Each line of the data that mentions the string "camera" needs to be identified and copied.

Stored items
*-*-*

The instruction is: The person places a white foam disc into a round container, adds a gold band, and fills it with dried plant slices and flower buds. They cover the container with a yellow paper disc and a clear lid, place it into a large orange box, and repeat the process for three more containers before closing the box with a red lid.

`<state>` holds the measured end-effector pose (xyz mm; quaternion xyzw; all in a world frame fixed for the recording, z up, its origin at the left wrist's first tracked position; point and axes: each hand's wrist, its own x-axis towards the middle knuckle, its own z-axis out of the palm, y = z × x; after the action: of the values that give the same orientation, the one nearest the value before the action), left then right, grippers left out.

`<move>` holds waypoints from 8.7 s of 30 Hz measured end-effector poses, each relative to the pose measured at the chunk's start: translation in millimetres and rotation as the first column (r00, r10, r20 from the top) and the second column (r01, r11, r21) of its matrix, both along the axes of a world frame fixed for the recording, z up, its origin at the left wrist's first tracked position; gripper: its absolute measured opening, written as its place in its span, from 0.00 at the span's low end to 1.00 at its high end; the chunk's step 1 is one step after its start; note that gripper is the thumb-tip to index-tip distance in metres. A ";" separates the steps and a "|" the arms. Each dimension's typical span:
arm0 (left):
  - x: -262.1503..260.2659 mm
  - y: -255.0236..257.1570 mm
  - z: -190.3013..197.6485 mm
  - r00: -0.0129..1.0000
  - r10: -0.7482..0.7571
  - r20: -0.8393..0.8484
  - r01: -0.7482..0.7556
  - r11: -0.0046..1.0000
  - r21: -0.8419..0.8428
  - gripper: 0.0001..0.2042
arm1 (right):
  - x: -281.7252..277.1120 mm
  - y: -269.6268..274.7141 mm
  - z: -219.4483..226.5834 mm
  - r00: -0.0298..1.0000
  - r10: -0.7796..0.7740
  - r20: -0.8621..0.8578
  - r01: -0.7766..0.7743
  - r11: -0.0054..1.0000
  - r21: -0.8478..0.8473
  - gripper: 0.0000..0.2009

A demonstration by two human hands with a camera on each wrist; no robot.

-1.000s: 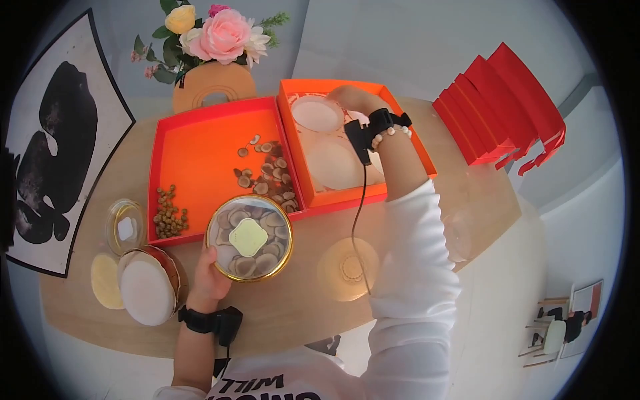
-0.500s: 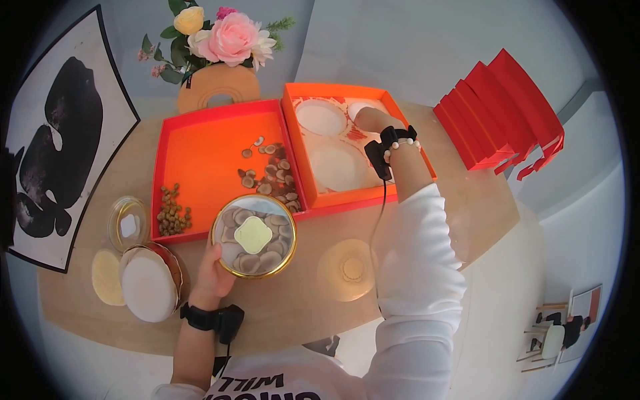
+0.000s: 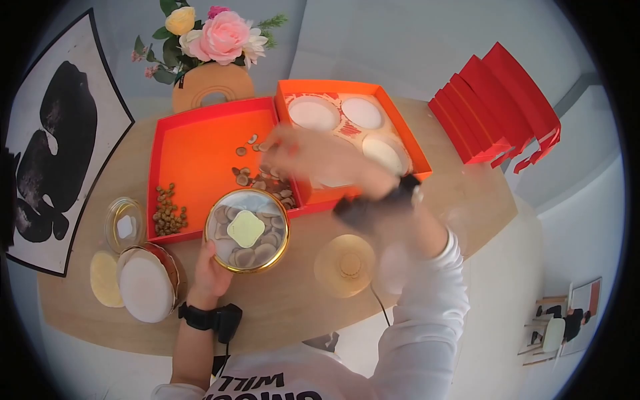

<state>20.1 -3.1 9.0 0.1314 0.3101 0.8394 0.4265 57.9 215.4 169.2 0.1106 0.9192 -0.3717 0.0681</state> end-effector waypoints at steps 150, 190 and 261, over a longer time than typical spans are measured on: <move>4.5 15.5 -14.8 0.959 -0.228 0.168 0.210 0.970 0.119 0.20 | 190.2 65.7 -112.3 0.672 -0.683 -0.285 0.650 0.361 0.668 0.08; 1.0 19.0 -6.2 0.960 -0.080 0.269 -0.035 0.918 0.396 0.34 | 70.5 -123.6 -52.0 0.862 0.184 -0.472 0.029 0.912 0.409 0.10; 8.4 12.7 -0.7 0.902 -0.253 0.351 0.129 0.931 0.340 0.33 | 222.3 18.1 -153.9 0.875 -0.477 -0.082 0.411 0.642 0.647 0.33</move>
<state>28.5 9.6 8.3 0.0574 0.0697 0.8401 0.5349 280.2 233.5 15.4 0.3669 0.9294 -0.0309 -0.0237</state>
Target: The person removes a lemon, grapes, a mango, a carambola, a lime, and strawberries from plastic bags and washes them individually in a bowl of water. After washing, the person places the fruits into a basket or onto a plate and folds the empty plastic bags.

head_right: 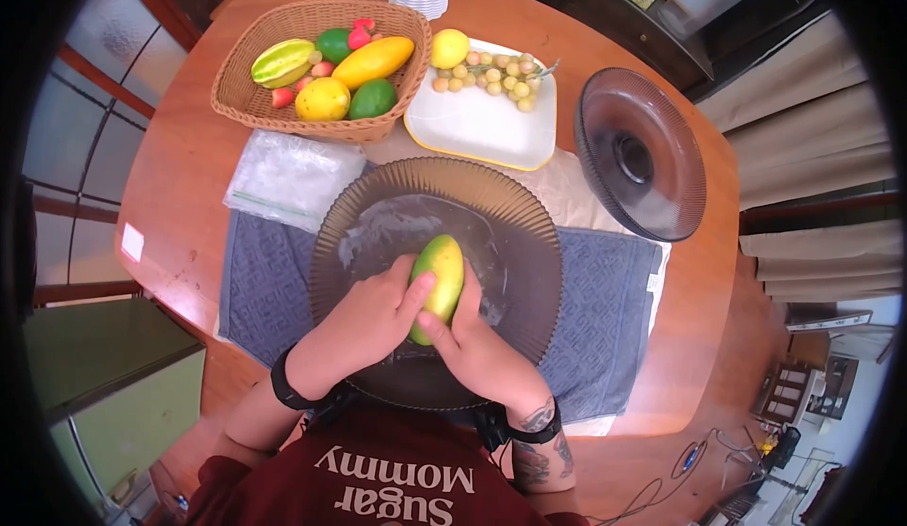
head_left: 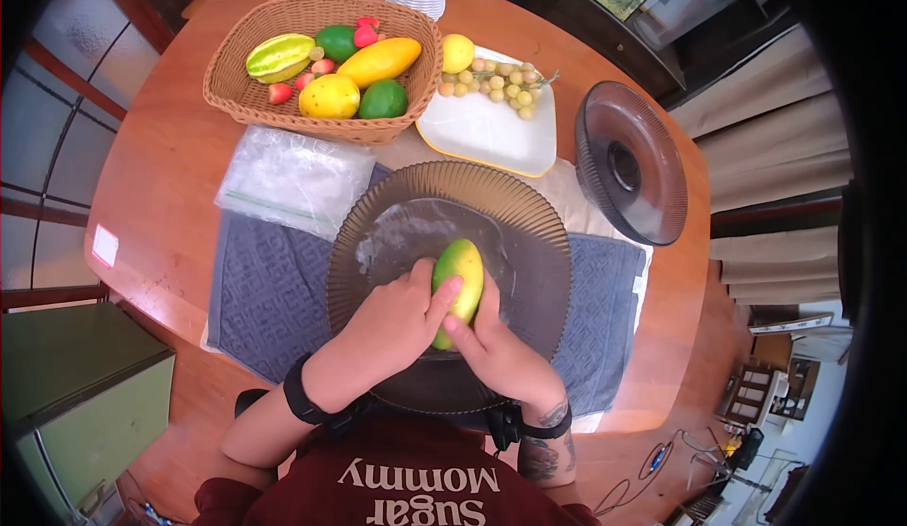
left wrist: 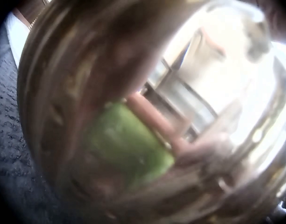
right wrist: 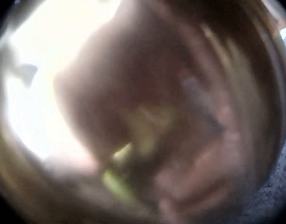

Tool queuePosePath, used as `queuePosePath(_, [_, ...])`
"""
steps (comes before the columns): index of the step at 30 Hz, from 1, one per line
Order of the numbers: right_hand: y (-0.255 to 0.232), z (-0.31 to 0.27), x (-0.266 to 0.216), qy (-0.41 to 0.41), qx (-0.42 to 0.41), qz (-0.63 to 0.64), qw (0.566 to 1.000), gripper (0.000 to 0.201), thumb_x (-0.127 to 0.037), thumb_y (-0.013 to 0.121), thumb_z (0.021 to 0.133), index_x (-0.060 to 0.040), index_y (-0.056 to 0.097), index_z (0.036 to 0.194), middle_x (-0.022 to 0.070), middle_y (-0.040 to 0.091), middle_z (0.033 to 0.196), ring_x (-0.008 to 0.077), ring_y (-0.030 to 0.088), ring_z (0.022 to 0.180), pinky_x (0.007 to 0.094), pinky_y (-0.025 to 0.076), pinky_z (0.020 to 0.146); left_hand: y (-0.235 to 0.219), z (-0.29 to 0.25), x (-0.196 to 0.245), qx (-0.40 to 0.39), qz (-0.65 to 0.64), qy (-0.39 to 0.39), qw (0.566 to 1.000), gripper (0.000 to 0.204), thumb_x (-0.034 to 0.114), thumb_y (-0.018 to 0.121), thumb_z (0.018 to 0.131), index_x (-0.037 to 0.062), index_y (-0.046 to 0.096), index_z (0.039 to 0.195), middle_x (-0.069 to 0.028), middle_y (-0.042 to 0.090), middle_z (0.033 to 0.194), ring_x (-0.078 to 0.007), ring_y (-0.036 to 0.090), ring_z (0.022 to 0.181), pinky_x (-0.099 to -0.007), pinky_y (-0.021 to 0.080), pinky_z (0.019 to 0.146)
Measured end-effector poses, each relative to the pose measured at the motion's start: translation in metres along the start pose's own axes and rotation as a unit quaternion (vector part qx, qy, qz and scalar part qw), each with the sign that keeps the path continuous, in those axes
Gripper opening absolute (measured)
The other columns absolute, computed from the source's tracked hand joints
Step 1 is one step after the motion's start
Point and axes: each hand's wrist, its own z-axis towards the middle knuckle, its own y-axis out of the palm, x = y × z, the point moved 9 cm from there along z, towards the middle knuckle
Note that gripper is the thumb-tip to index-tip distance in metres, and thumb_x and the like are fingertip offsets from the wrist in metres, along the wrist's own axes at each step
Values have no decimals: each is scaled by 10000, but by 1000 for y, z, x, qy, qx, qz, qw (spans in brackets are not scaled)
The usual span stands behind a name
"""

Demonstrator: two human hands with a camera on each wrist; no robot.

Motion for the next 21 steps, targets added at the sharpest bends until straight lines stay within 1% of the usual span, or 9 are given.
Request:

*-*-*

TASK RESPONSE >>
A demonstration by two human hands with a camera on each wrist; no robot.
Demonstrator: two human hands with a camera on each wrist; no robot.

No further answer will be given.